> Task instructions:
Everything in the listing below should be repeated verbatim, apart from the pictures.

>>>>

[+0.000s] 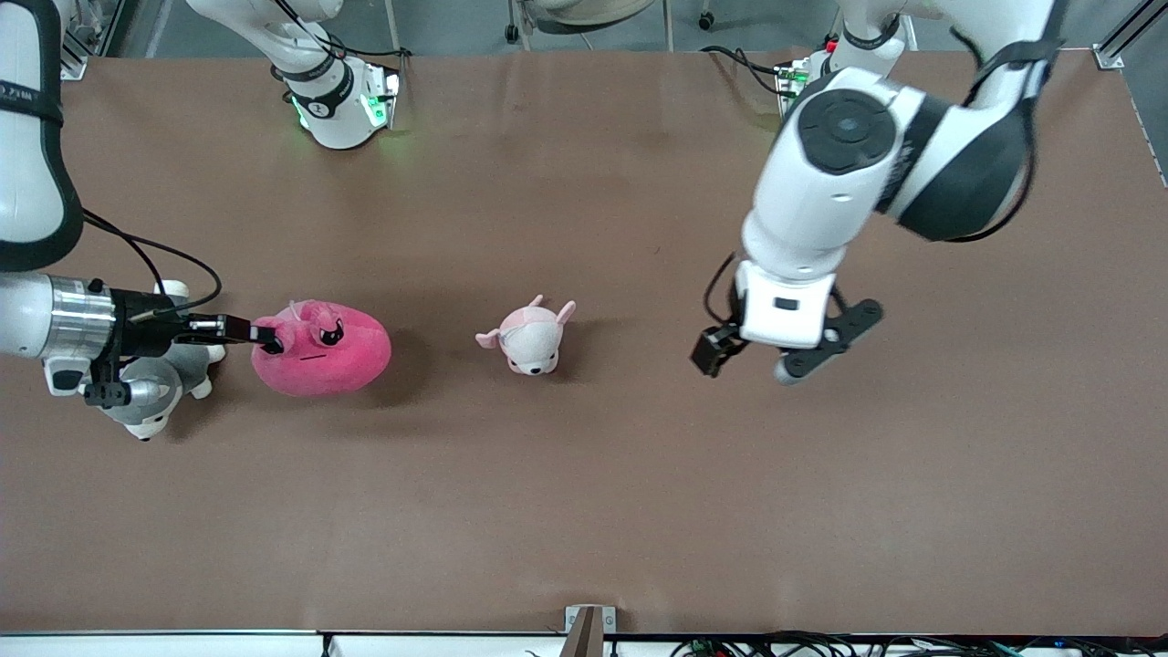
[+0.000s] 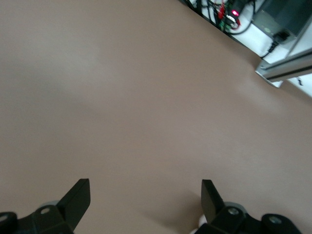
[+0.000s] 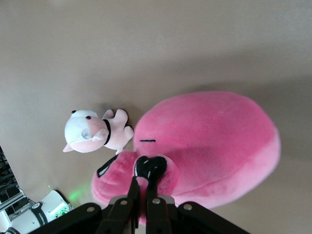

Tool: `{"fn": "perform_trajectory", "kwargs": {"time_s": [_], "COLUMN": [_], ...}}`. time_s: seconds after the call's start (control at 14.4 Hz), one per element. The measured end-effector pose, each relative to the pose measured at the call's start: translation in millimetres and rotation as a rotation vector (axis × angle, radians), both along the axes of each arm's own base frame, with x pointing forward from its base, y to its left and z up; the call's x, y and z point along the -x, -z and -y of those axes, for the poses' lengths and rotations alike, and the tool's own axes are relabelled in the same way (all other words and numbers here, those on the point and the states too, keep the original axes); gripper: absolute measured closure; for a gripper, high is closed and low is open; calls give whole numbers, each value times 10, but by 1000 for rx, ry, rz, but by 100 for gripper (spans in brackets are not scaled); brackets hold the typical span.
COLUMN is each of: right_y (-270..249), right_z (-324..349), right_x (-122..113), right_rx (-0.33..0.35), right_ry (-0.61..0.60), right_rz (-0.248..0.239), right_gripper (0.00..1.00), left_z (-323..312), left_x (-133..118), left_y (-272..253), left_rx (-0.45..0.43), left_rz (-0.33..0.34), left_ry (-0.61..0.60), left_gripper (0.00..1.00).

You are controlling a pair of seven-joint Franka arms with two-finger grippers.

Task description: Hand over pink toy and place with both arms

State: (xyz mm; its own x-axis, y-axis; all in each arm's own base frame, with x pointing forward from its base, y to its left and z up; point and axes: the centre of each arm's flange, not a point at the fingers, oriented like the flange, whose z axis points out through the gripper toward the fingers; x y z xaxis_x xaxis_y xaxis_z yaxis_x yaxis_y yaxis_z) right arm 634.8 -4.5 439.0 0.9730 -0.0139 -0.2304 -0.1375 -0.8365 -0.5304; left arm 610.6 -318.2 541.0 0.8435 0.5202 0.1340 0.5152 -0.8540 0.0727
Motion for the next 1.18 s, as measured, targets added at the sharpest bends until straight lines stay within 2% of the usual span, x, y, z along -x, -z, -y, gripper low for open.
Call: {"fn": "perform_trajectory", "kwargs": {"time_s": [0.35, 0.56, 0.91, 1.18], "right_y": [430, 618, 780, 831], "right_z": [217, 255, 232, 218], "right_x": [-62, -86, -123, -131], "right_rx": [-14, -21, -47, -58], "right_ry": [3, 8, 24, 28], "right_rz": [-39, -60, -75, -82], "right_gripper": [92, 92, 92, 92], "left_z": [-904, -1303, -2294, -2654], "left_x": [46, 184, 451, 726], "left_y": [-534, -843, -1192, -1268], "left_rx": [-113, -158, -106, -113], "left_rz": [-57, -85, -121, -136], "left_ry": [189, 319, 433, 491], "left_gripper": [0, 0, 0, 0]}}
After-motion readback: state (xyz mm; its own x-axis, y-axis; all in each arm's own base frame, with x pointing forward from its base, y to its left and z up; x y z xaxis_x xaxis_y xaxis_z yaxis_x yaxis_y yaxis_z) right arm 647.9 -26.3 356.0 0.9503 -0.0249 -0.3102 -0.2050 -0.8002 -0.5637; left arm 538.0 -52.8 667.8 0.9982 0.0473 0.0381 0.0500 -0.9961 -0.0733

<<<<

> Response area:
[+0.000s] 
[+0.000s] 
[+0.000s] 

Tool: `{"fn": "perform_trajectory", "kwargs": {"time_s": [_], "COLUMN": [_], ...}}`. time_s: seconds after the call's start (control at 14.4 Hz), one per element. The measured end-effector pose, each relative to the pose measured at the call's start: translation in millimetres and rotation as a rotation vector (axis × angle, radians), both along the axes of each arm's own base frame, with x pointing forward from its base, y to its left and z up; the call's x, y and z point along the -x, -z and -y of those axes, for the poses' lengths and rotations alike, and the tool's own axes are relabelled in the same way (all other words and numbers here, those on the point and the states too, keep the original axes); gripper: absolute measured closure; for a gripper, high is closed and low is open; calls give whole numbers, each value times 10, but by 1000 for rx, ry, rz, but by 100 for gripper (spans in brackets are not scaled); brackets hold the typical span.
COLUMN is each of: right_y (-270..249), right_z (-324..349), right_x (-122..113), right_rx (-0.33..0.35), right_ry (-0.61..0.60), right_rz (-0.248..0.239), right_gripper (0.00..1.00), left_z (-323..312), left_x (-133..118), left_y (-272..253), left_rx (-0.45..0.43), left_rz (-0.33..0.34), left_ry (-0.61..0.60), left_gripper (0.00..1.00).

You are controlling a pair of seven-joint Franka arms with two-finger grippers.

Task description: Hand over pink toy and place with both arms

State: (xyz mm; its own x-axis, y-axis; all in each arm's own base frame, with x pointing forward from its base, y to its left and z up; point and axes: the centre of each arm's flange, not a point at the fingers, oriented like the flange, whose z axis points out through the gripper toward the fingers; x y z xaxis_x xaxis_y xaxis_z yaxis_x yaxis_y yaxis_z) right arm 634.8 -4.5 439.0 0.9730 -0.0139 -0.2304 -0.1375 -0.8365 -0.5304; left arm 610.6 -318.2 541.0 0.8435 0.5202 0.1340 0.5152 -0.8540 0.0727
Motion for the next 1.18 s, as measured, targets added at the sharpest bends until straight lines stay within 2% of the usual span, x, y, z along -x, -z, -y, gripper low for open.
Call: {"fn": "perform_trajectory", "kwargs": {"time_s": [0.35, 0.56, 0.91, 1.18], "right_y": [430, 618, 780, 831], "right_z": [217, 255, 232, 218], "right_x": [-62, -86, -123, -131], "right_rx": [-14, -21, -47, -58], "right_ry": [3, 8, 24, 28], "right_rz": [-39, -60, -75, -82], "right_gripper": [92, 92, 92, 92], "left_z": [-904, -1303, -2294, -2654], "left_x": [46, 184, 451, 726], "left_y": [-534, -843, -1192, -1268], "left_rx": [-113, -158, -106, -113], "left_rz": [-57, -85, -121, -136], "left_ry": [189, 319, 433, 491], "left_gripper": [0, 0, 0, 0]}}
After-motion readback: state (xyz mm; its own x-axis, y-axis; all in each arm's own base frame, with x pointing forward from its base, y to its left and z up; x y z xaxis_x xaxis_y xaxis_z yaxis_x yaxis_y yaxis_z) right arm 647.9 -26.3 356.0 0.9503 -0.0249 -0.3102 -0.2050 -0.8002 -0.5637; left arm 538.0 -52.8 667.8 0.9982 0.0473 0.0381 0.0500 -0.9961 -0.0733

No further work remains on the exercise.